* [WORK TASK]:
Your output should repeat each record below with no differences.

((

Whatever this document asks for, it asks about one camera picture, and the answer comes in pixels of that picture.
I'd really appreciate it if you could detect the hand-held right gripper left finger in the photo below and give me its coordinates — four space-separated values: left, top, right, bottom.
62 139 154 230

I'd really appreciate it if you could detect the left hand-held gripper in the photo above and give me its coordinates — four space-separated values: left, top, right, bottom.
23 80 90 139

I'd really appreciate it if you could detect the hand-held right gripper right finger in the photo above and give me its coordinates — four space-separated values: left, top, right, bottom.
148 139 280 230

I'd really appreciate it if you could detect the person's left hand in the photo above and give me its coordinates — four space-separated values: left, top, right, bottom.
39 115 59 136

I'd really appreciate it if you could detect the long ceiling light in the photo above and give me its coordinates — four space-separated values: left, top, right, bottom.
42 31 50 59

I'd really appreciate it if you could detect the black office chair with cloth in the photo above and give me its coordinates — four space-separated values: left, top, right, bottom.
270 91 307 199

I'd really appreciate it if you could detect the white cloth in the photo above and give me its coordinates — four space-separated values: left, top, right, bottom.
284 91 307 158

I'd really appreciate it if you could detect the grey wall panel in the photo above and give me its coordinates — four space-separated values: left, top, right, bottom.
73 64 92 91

))

* [SOLVED PROBLEM]:
Whatever this document asks for, it asks about one camera picture, and the answer comes in pixels of that picture.
I'd really appreciate it if you could detect the hand-held right gripper left finger in the photo below and give me its coordinates — four space-separated values: left, top, right, bottom.
62 139 154 230

I'd really appreciate it if you could detect the left hand-held gripper in the photo above and give me its coordinates — four space-separated values: left, top, right, bottom.
23 80 90 139

I'd really appreciate it if you could detect the hand-held right gripper right finger in the photo above and give me its coordinates — four space-separated values: left, top, right, bottom.
148 139 280 230

I'd really appreciate it if you could detect the person's left hand in the photo above and give me its coordinates — four space-separated values: left, top, right, bottom.
39 115 59 136

I'd really appreciate it if you could detect the long ceiling light in the photo above and give me its coordinates — four space-separated values: left, top, right, bottom.
42 31 50 59

I'd really appreciate it if you could detect the black office chair with cloth in the photo above and give me its coordinates — four space-separated values: left, top, right, bottom.
270 91 307 199

I'd really appreciate it if you could detect the white cloth in the photo above and give me its coordinates — four space-separated values: left, top, right, bottom.
284 91 307 158

I'd really appreciate it if you could detect the grey wall panel in the photo above and give me its coordinates — four space-separated values: left, top, right, bottom.
73 64 92 91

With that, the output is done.